Action item:
Search the material for the string "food", then show every line where it turns up.

Data listing:
=== Section Start ===
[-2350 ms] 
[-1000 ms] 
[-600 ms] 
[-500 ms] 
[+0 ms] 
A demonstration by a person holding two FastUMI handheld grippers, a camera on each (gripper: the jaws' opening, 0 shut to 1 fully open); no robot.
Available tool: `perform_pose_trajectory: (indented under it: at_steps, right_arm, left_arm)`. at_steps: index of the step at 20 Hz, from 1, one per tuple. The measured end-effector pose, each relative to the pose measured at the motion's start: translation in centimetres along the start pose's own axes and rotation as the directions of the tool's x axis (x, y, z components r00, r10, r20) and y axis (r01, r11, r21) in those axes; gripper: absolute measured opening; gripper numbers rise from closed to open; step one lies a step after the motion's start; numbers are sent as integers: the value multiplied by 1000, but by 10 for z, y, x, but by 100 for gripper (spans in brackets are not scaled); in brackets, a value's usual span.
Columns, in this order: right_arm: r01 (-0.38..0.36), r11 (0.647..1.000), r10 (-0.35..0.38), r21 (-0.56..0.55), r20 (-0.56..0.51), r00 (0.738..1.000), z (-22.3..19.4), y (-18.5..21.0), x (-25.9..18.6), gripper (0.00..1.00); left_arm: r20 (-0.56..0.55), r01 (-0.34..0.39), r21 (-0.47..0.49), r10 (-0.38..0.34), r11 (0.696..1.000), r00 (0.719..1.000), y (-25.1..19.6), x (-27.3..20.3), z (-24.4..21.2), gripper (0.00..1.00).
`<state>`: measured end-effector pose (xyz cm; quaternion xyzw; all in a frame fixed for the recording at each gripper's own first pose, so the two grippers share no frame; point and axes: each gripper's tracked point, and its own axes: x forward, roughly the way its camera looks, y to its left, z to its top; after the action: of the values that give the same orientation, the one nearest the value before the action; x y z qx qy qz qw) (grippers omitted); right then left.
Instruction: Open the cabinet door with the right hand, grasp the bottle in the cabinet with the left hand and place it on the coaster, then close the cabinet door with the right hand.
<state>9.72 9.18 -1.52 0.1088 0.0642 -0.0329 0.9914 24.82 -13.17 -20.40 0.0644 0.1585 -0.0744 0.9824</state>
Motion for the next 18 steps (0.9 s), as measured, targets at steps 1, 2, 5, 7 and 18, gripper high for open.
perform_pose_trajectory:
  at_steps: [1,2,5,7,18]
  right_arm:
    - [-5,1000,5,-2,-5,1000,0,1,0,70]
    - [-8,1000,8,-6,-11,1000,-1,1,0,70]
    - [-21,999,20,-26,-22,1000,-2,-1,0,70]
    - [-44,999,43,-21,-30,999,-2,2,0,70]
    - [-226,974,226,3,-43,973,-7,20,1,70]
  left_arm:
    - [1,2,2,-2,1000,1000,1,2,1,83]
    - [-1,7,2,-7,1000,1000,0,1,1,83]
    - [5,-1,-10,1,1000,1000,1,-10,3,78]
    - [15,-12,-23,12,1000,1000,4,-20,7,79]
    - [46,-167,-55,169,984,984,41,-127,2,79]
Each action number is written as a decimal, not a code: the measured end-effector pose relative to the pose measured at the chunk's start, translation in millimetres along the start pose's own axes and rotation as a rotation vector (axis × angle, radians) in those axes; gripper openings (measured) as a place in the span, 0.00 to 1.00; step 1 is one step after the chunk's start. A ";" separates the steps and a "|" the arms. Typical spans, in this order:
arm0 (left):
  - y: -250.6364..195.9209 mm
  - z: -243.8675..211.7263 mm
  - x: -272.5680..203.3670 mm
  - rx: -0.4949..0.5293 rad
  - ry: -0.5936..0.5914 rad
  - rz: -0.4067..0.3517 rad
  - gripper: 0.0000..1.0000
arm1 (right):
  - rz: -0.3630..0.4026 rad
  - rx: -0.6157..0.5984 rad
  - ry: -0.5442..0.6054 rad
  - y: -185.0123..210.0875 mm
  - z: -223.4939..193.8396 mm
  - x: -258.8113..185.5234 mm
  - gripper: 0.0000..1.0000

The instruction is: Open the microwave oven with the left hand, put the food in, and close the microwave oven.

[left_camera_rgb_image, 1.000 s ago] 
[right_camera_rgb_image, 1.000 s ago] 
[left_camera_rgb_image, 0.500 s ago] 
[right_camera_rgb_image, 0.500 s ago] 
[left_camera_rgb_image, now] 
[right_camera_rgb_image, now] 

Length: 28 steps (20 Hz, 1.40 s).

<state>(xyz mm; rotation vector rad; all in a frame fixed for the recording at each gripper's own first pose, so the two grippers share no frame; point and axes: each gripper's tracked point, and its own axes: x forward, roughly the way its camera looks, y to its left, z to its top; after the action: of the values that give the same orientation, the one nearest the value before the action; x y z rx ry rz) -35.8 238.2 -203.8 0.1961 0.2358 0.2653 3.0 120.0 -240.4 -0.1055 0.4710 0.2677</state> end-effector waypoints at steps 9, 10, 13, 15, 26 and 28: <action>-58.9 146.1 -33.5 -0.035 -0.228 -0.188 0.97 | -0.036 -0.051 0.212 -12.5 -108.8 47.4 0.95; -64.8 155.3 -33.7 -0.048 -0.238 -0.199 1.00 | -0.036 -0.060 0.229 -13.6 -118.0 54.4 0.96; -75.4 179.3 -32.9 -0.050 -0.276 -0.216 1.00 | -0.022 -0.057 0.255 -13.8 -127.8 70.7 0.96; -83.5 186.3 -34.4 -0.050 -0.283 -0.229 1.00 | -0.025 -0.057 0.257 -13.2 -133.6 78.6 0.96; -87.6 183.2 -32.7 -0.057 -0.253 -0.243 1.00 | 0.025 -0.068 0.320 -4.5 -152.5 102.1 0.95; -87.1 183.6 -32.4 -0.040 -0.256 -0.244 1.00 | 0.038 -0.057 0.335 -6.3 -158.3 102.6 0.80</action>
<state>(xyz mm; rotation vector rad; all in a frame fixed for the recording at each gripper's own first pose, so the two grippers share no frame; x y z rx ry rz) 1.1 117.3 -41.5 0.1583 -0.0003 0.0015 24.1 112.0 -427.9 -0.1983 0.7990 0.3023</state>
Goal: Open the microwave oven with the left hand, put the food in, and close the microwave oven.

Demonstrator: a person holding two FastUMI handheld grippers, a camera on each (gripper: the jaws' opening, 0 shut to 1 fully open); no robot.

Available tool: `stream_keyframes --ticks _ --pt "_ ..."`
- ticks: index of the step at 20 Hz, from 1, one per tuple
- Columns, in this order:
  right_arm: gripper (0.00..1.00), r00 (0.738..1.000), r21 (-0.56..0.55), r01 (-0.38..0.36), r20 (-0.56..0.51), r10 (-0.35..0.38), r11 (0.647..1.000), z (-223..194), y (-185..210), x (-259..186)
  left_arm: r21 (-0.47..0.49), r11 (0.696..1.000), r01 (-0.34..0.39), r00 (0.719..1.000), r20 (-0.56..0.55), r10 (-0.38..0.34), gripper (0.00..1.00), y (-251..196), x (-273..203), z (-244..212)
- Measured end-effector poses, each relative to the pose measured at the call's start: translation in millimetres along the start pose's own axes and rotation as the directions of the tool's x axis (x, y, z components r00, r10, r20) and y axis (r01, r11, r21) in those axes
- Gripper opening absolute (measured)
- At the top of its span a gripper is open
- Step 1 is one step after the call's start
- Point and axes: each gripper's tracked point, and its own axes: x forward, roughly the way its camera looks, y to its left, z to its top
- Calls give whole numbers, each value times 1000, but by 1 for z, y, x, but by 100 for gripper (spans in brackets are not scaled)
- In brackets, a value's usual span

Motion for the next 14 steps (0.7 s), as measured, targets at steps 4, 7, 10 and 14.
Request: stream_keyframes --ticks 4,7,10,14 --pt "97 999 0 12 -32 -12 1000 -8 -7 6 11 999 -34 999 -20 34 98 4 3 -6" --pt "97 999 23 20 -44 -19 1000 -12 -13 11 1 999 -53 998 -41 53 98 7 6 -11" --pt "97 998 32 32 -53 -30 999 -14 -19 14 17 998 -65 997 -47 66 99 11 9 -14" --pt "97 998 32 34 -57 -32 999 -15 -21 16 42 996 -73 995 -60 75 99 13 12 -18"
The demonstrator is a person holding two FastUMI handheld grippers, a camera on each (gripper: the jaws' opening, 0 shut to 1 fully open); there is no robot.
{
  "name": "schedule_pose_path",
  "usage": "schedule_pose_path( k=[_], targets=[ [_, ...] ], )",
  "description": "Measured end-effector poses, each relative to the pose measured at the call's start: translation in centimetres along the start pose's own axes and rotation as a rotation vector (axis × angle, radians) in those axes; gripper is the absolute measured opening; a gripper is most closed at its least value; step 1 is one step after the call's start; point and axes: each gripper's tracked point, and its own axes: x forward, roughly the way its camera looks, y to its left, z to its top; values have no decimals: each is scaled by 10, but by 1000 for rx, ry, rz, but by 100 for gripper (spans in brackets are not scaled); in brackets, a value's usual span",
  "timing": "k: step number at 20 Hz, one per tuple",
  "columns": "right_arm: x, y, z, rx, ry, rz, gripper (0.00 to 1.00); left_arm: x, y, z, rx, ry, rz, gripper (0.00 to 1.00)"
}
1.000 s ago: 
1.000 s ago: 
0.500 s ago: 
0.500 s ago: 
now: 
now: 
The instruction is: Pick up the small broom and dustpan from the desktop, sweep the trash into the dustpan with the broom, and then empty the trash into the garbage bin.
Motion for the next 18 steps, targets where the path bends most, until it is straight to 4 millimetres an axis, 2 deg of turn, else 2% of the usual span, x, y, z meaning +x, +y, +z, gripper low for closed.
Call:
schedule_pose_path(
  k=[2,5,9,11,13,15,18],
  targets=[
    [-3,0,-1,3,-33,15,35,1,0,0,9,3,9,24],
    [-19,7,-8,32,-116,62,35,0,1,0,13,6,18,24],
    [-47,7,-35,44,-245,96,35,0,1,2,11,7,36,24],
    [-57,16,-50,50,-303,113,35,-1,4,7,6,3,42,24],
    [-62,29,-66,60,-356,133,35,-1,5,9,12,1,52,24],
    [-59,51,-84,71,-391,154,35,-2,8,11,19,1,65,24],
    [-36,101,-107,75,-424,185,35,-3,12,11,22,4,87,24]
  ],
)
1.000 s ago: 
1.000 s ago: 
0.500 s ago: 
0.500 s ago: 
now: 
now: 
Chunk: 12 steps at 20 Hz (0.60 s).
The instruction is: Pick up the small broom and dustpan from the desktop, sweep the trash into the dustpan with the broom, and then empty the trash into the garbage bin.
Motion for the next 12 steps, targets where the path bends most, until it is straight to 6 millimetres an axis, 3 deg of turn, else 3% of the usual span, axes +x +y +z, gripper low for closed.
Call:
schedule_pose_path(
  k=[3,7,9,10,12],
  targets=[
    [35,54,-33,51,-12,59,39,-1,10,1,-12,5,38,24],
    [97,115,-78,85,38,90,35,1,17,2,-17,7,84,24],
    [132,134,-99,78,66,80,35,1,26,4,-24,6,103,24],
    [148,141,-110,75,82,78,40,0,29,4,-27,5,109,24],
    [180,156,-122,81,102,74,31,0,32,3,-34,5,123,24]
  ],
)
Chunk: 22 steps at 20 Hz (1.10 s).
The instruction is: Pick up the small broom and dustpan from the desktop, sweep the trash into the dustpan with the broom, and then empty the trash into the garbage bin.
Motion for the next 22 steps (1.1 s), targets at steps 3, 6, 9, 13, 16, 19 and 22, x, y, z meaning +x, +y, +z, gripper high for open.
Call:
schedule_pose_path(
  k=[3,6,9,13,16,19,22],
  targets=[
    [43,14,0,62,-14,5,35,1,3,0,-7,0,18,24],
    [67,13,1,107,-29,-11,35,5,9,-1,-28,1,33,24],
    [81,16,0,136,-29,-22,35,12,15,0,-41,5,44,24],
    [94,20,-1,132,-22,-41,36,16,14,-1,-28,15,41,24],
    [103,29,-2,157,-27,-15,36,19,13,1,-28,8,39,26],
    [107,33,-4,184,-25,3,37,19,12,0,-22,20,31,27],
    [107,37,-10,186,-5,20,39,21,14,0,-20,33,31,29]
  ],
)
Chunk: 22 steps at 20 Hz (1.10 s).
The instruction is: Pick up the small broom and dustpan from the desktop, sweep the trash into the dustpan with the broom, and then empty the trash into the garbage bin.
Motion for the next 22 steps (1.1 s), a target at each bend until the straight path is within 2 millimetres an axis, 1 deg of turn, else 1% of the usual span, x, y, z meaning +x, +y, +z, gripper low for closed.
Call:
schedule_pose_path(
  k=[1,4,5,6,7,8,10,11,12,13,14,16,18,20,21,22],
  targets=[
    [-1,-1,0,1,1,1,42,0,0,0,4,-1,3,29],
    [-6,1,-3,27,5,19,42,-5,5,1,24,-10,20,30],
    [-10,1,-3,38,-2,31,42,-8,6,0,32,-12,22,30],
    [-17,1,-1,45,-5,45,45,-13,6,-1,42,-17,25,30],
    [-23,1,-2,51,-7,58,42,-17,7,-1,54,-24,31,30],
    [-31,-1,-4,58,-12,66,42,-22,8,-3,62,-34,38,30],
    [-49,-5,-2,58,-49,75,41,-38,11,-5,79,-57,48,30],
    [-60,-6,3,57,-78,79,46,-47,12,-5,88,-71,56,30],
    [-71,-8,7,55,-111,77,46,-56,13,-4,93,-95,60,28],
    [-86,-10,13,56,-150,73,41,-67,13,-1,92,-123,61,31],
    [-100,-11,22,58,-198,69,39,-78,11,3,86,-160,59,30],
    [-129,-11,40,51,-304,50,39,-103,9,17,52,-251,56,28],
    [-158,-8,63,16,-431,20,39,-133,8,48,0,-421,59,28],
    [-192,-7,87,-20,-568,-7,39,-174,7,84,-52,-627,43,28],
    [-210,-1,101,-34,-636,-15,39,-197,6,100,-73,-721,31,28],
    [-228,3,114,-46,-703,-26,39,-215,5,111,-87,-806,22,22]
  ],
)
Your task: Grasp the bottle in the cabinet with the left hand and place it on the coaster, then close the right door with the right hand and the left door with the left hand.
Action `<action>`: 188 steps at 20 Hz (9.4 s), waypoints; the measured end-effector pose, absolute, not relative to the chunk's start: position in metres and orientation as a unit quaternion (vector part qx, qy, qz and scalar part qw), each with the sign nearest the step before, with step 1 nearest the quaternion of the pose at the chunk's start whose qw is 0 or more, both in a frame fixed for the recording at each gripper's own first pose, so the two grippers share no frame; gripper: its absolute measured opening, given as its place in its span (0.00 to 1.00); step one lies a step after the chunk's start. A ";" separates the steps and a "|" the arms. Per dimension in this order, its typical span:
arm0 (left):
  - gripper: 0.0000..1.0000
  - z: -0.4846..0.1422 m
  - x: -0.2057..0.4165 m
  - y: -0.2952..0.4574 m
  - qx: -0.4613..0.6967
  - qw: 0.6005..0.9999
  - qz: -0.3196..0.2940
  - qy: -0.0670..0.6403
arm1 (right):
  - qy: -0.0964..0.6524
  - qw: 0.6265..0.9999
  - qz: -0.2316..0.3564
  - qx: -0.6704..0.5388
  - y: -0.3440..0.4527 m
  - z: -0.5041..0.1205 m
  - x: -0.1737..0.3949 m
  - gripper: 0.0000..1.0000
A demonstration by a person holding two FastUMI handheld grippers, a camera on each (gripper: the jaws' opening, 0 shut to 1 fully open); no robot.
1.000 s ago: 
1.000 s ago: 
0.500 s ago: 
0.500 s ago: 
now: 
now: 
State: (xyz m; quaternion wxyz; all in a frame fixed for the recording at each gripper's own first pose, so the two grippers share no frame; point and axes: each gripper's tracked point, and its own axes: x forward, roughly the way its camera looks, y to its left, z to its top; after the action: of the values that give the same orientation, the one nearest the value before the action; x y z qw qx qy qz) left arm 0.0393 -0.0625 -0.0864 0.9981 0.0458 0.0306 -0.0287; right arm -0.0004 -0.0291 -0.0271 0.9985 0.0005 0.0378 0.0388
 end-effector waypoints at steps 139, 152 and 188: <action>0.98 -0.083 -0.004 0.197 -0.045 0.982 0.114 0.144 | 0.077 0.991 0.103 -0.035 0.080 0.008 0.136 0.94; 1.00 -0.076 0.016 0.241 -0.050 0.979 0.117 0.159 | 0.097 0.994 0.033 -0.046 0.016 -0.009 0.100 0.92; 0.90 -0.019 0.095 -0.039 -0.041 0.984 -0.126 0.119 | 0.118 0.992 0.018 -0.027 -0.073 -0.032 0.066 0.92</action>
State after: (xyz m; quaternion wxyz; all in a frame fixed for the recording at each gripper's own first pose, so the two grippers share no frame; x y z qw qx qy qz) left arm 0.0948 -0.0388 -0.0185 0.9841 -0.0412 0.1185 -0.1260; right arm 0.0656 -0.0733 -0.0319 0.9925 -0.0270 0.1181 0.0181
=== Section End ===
Answer to the exercise:
The instruction is: Open the microwave oven with the left hand, put the food in, and close the microwave oven.
Goal: Open the microwave oven with the left hand, put the food in, and close the microwave oven.

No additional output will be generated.